Exercise directions »
Once the line with "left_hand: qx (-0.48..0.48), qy" is found in the data, output it and each following line exactly, up to and including the line with "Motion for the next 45", and nothing before or after.

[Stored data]
_ _ _ _

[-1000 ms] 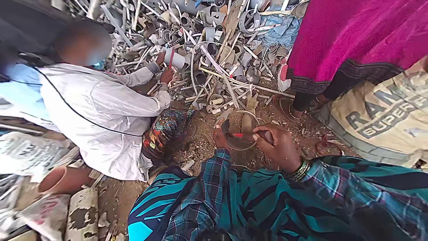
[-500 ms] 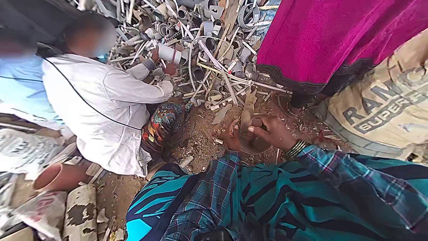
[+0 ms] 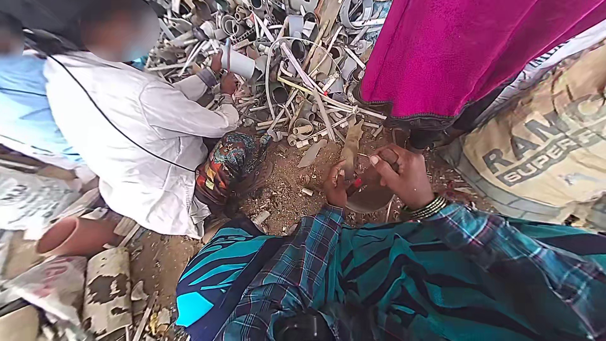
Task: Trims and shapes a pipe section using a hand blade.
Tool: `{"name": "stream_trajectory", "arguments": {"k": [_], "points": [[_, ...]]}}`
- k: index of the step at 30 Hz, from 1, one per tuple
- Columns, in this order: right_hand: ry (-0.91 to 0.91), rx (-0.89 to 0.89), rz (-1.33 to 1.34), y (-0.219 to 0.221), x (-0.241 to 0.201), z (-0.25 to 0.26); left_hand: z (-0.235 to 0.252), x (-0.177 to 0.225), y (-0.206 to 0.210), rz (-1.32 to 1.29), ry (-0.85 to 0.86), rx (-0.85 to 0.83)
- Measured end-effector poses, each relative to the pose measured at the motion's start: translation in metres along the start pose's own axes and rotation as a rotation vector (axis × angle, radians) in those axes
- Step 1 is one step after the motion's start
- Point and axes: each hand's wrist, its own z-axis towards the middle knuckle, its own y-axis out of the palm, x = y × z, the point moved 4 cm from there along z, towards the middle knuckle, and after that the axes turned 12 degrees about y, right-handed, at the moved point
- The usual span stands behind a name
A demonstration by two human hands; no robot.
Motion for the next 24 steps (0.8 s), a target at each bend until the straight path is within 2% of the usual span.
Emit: {"name": "stream_trajectory", "arguments": {"k": [2, 4, 6, 8, 11, 12, 13, 16, 17, 18, 22, 24], "points": [[0.123, -0.064, -0.038, 0.010, 0.020, -0.001, -0.001, 0.002, 0.000, 0.005, -0.016, -0.012], [0.370, -0.304, -0.114, 0.029, 0.048, -0.004, 0.000, 0.003, 0.000, 0.025, -0.014, -0.029], [0.489, -0.453, -0.144, 0.043, 0.060, -0.007, 0.001, 0.003, 0.002, 0.061, 0.006, -0.039], [0.449, -0.402, -0.127, 0.038, 0.046, -0.005, 0.003, 0.001, 0.002, 0.055, 0.020, -0.041], [0.219, -0.139, -0.110, 0.018, 0.019, 0.003, 0.001, -0.003, 0.002, 0.021, 0.029, -0.011], [0.194, -0.133, -0.139, 0.018, 0.019, 0.004, 0.000, -0.003, 0.002, 0.022, 0.021, -0.011], [0.223, -0.206, -0.187, 0.023, 0.025, 0.004, 0.000, -0.002, 0.003, 0.032, 0.016, -0.015], [0.405, -0.605, -0.393, 0.052, 0.058, -0.003, 0.000, 0.002, 0.004, 0.071, 0.017, -0.037], [0.436, -0.677, -0.445, 0.058, 0.065, -0.005, 0.001, 0.004, 0.005, 0.072, 0.019, -0.036], [0.445, -0.689, -0.463, 0.060, 0.067, -0.004, 0.001, 0.004, 0.006, 0.068, 0.018, -0.035], [0.338, -0.551, -0.393, 0.047, 0.034, 0.008, 0.001, 0.002, 0.005, 0.063, 0.031, -0.037], [0.349, -0.632, -0.462, 0.052, 0.039, 0.008, -0.001, 0.002, 0.006, 0.070, 0.029, -0.038]]}}
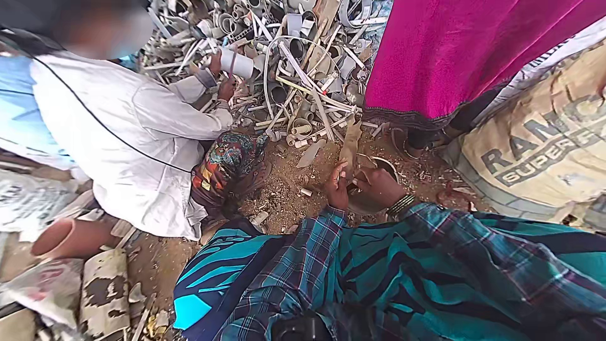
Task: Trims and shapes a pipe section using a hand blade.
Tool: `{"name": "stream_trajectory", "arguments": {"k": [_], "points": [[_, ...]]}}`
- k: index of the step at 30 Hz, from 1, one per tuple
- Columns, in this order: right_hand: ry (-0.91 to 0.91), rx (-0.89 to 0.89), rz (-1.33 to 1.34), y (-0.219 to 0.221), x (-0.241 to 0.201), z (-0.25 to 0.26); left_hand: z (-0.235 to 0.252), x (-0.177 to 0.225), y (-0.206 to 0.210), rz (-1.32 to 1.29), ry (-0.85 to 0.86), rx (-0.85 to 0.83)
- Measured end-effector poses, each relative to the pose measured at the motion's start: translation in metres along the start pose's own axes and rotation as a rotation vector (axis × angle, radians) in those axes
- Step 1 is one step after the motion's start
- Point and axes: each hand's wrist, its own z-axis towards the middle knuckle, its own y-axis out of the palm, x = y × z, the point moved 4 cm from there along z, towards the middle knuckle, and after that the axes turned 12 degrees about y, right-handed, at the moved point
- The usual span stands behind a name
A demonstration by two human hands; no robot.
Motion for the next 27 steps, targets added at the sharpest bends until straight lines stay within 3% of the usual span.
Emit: {"name": "stream_trajectory", "arguments": {"k": [3, 8, 13, 17, 22, 27], "points": [[0.078, -0.126, -0.133, 0.025, 0.015, 0.013, -0.001, 0.003, 0.001, 0.006, 0.008, -0.014], [0.011, -0.055, -0.101, -0.001, -0.010, 0.001, -0.002, 0.004, 0.001, -0.006, 0.028, -0.022], [0.080, -0.133, -0.229, 0.029, 0.013, 0.020, -0.004, 0.006, 0.003, -0.001, 0.015, -0.043], [0.035, -0.110, -0.216, 0.009, -0.010, 0.008, -0.003, 0.005, 0.001, -0.011, 0.014, -0.047], [0.086, -0.116, -0.190, 0.026, 0.021, 0.028, -0.005, 0.006, 0.002, -0.013, 0.002, -0.034], [0.057, -0.125, -0.252, 0.009, -0.007, 0.012, -0.005, 0.005, 0.001, -0.006, 0.004, -0.037]]}}
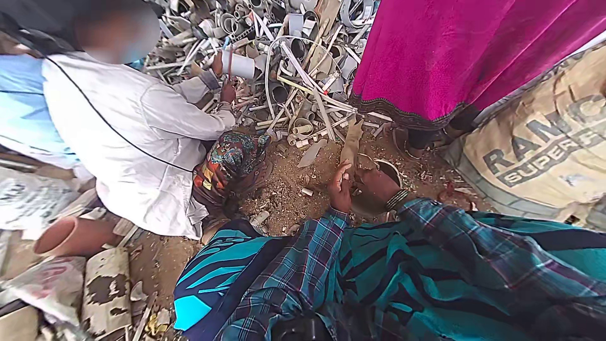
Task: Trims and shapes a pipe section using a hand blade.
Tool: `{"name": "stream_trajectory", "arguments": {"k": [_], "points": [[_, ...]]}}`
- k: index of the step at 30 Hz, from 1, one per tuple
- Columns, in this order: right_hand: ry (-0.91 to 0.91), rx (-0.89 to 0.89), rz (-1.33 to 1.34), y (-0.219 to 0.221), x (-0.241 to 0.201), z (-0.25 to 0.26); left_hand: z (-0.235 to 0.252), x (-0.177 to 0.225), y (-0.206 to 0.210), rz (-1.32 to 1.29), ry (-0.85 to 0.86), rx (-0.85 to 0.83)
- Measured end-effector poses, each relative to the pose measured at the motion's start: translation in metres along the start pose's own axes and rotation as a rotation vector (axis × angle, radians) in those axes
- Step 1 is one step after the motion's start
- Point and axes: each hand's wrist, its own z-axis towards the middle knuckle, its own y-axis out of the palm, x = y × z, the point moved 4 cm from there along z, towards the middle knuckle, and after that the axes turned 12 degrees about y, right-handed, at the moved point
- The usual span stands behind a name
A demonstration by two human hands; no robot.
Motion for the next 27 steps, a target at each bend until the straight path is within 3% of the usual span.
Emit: {"name": "stream_trajectory", "arguments": {"k": [4, 9, 13, 18, 22, 27], "points": [[0.057, -0.050, -0.003, 0.026, 0.017, 0.020, 0.000, 0.000, 0.001, 0.010, 0.017, -0.002], [-0.024, 0.004, 0.065, 0.002, -0.001, 0.004, 0.000, 0.000, 0.000, 0.000, -0.020, -0.001], [0.014, -0.032, 0.073, 0.022, 0.019, 0.023, 0.001, 0.000, 0.001, 0.016, 0.006, 0.000], [0.009, -0.028, 0.055, 0.009, 0.007, 0.013, 0.001, 0.001, 0.002, 0.008, -0.017, -0.013], [0.092, -0.092, -0.021, 0.025, 0.017, 0.028, 0.002, 0.001, 0.002, 0.012, -0.001, -0.003], [0.025, -0.052, -0.008, 0.005, 0.000, 0.009, 0.001, 0.001, 0.001, 0.003, -0.008, -0.012]]}}
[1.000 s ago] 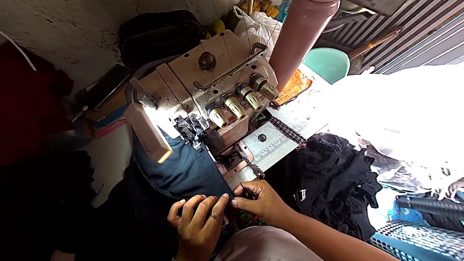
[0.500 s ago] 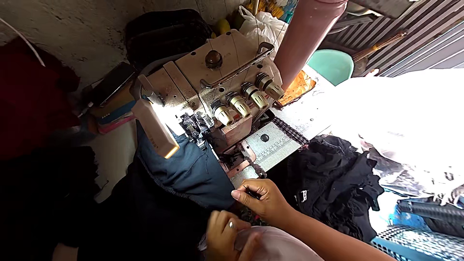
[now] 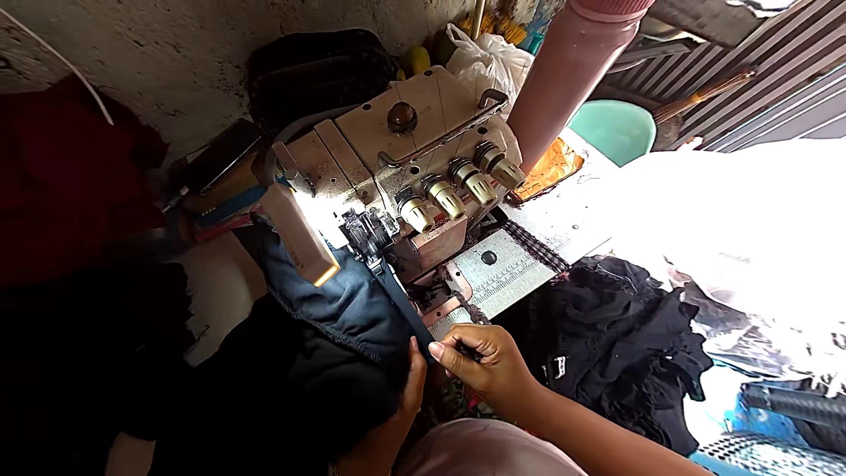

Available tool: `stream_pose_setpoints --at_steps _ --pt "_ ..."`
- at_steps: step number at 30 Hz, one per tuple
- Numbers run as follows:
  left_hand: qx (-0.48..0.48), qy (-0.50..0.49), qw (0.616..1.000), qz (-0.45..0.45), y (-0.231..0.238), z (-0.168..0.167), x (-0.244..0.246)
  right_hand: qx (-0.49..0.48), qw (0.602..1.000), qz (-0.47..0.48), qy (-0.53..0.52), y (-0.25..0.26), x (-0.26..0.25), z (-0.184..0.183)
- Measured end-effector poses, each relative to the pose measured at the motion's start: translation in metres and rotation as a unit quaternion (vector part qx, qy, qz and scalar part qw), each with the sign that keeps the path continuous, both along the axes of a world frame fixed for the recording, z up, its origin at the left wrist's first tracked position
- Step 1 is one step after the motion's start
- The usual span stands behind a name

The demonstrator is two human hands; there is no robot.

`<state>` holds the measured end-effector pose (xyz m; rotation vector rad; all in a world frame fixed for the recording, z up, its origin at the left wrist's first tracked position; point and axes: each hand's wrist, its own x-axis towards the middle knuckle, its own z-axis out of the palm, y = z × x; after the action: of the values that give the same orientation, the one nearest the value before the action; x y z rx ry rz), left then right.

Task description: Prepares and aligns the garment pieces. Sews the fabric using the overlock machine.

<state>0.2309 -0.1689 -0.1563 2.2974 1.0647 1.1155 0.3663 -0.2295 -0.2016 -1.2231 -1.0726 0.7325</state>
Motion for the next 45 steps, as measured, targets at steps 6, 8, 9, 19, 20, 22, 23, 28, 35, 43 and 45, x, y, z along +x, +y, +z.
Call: stream_pose_setpoints --at_steps 6,8,9,19,20,22,23,28,35,43,45 --pt "-0.123 0.041 0.992 -0.006 0.018 0.012 0.008 0.001 1.000 -0.004 -0.024 0.032 0.007 0.004" --pt "-0.117 0.052 0.992 0.007 0.026 0.016 0.010 -0.004 1.000 -0.006 -0.029 0.045 0.010 0.007" --pt "-0.120 0.059 0.991 0.009 0.033 0.017 0.010 -0.012 0.999 -0.006 -0.030 0.051 0.011 0.008" --pt "-0.125 0.179 0.975 0.046 0.078 0.014 0.011 -0.079 0.995 -0.020 0.063 0.095 0.014 0.023" --pt "-0.158 0.202 0.965 0.054 0.081 0.018 0.012 -0.081 0.995 -0.025 0.060 0.095 0.014 0.023" --pt "-0.211 0.260 0.940 0.070 0.089 0.029 0.016 -0.063 0.996 -0.040 0.054 0.094 0.011 0.019" --pt "-0.242 0.291 0.922 0.079 0.094 0.035 0.018 -0.042 0.997 -0.052 0.047 0.091 0.008 0.014" --pt "-0.323 0.304 0.891 0.092 0.117 0.045 0.021 0.057 0.993 -0.071 -0.069 0.060 -0.003 -0.036" --pt "-0.292 0.239 0.911 0.169 0.102 0.038 0.001 0.041 0.964 -0.051 -0.257 0.029 -0.002 -0.041" --pt "-0.244 0.086 0.945 0.201 0.085 0.032 -0.017 -0.004 0.929 -0.020 -0.370 0.052 0.003 0.052" --pt "-0.249 0.069 0.943 0.211 0.077 0.036 -0.019 0.025 0.889 -0.087 -0.448 0.066 -0.007 0.057"
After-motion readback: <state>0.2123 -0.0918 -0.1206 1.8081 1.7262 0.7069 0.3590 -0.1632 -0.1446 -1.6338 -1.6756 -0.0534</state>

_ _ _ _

Response to this task »
  left_hand: qx (-0.48..0.48), qy (-0.50..0.49), qw (0.616..1.000), qz (-0.45..0.45), y (-0.231..0.238), z (-0.168..0.167), x (-0.244..0.246)
  right_hand: qx (-0.49..0.48), qw (0.602..1.000), qz (-0.47..0.48), qy (-0.53..0.52), y (-0.25..0.26), x (-0.26..0.25), z (-0.184..0.183)
- Measured end-effector poses, each relative to the pose measured at the motion's start: translation in metres and rotation as a unit quaternion (vector part qx, qy, qz and scalar part qw), each with the sign that keeps the path continuous, both along the axes of a world frame fixed for the recording, z up, its origin at the left wrist's first tracked position
- Step 1 is one step after the motion's start
- The usual span stands behind a name

The demonstrator is two human hands; there is no robot.

`<state>` holds the measured end-effector pose (xyz m; rotation vector rad; all in a world frame fixed for the recording, z up, its origin at the left wrist's first tracked position; point and axes: each hand's wrist, its own x-axis towards the middle knuckle, its own z-axis out of the palm, y = z × x; after the action: of the values that give the same orientation, the one nearest the value before the action; x y z rx ry rz), left then right.

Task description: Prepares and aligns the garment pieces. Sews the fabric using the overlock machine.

<state>0.2309 -0.1689 -0.1563 2.2974 1.0647 1.1155 0.3663 -0.2295 -0.2016 -1.2231 -1.0726 0.7325</state>
Motion for the next 45 steps, as measured, targets at steps 6, 8, 9, 19, 20, 22, 23, 28, 35, 43 and 45, x, y, z along +x, +y, +z.

Here the work on this exercise is complete.